My late grandmother wrote me a check to cover miscellaneous college expenses. I was eighteen years old, about to go to university out of state. Immediately after my parents told me the check was written, I told them I was getting a nose job. There was no argument, no “God made you this way.” The fight to convince me that I was beautiful had been lost, lost a long time ago, and no clothes or compliments or verses from Proverbs could put that damaged girl back together again.
I sat with nervous excitement in the waiting room of the first plastic surgeon whose office returned my calls. They called me into a low-lit room with a giant Nikon hanging from the ceiling and I sat in a spinny chair as a thirty-something with really thin eyebrows took pictures of me from every angle. In between sips of lemon ice water, I was told that my nose could be “elegant” and “feminine.” He said he would give me every discount possible, which I’m assuming was true, based on the actual price. In less than thirty minutes, I was convinced enough to sign the dotted line, and I was on my way to changing the face I’d known and loathed for seven years.

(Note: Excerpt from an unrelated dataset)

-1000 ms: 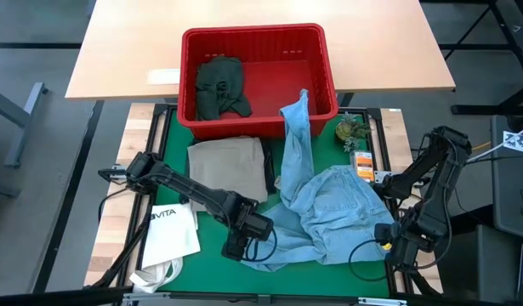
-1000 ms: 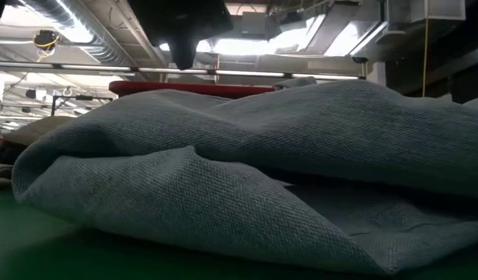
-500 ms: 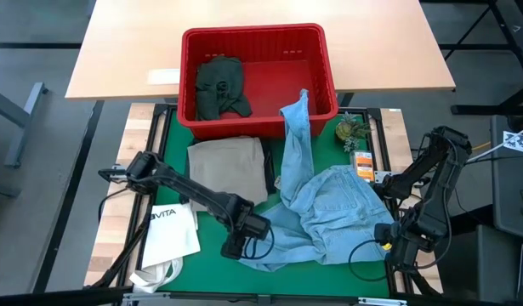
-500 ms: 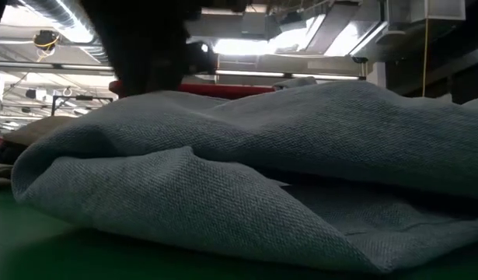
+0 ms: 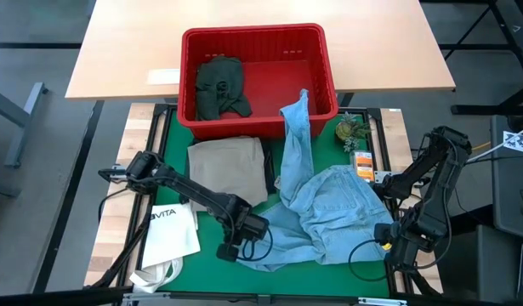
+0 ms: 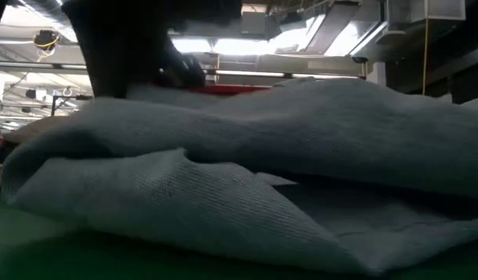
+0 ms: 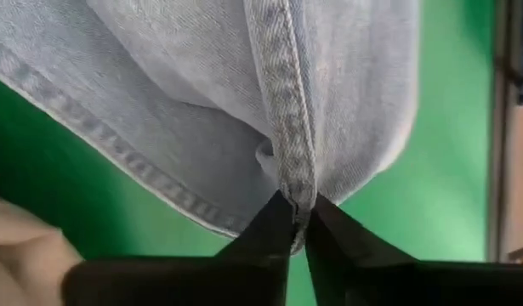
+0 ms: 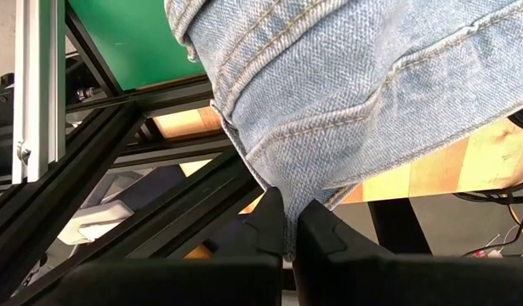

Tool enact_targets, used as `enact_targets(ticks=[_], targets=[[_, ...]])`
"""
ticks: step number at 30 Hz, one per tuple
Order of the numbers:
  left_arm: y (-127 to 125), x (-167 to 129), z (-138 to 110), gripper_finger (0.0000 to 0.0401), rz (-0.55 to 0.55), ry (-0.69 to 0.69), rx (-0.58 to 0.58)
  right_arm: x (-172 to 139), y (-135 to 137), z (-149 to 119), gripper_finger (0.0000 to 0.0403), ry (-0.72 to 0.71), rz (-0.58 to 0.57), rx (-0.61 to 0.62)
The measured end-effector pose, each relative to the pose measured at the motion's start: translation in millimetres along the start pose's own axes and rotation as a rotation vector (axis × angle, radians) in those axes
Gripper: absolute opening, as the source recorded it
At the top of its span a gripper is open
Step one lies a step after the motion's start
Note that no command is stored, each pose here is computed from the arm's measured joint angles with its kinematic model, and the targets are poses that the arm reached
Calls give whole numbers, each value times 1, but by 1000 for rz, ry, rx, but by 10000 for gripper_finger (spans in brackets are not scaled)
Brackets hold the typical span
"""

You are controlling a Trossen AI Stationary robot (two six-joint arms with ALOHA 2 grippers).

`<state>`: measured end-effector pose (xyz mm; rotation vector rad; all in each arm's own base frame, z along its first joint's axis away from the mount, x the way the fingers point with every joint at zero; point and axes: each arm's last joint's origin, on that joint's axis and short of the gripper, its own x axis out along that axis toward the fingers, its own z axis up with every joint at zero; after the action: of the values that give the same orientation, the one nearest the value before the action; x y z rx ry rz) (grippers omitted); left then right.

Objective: Fold Laundry from Bin
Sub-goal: Fold the light blue pants

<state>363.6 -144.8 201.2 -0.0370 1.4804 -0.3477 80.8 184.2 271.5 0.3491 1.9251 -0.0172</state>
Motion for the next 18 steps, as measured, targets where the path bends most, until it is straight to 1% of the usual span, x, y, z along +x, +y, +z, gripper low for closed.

The bullying about my nose began when I was eleven. I skipped school when I didn’t want to be seen, and eventually I was transferred somewhere else. I Photoshopped almost every picture of me: holiday cards, profile pictures — I even asked my senior portrait photographer to give me a better nose. I hated myself for hating myself. To be honest, sometimes I still do. If only I hadn’t let the bullies get to me, if only I hadn’t accepted societal standards of beauty, if only I defined my self-worth somewhere other than the mirror. When I was at my lowest, feeling hopelessly ugly and unlovable, I would tell myself the same thing: I will fix it one day. And so I did.
The surgery was early in the afternoon. The room was very cold. My mom took three blurry pictures on my iPhone, pictures of a girl I no longer recognize. The operation took longer than they expected and the stars were out when I was wheeled to my car. I processed this as scientific validation that my nose totally sucked.
Today, I’m home for the summer and a year out of surgery, having a sleepover with my best friend of 16 years. She asked me — was it worth it? Does it still hurt?
Yes, it was worth it. For the first time, I know how it feels to be confident in my own skin. The parties, the boys, the carefree days and the compliments — that’s what I wanted. And that’s what I got. I can finally look in the mirror and see a face I admire. But it still hurts. Before surgery, I told my therapist I wanted to become a more confident version of myself, a girl whose personality and humor isn’t veiled by her insecurities. News flash: I still deal with anxiety, I still have my ugly days and sometimes boys leave me alone on the dance floor to “grab a drink.”
It’s ironic, but plastic surgery showed me anything superficial is just that: superficial. It’s what’s within you that makes or breaks you; the difference is that sometimes we let our appearances take the lead role in making or breaking us. I let my nose break me, but it turns out that, for the most part, I just wanted something to blame for my shortcomings. That happy, confident girl I wanted to uncover wasn’t hiding beneath extra cartilage — she’s inside of me, somewhere below the demons I’ve ignored for years. If it took a nose job to figure out where she was, so be it.
Plastic is a dirty word. People who get cosmetic surgery are shallow, self-indulgent and too rich for their own good. I get it. Maybe I am a little shallow, a little self-indulged, maybe I didn’t spend my money the right way. You can sift through every word I wrote and find your own justification to discredit my decision, but at the end of the day, I’m the only one with a real responsibility to confront my insecurities, just as you’re the only one who can confront yours.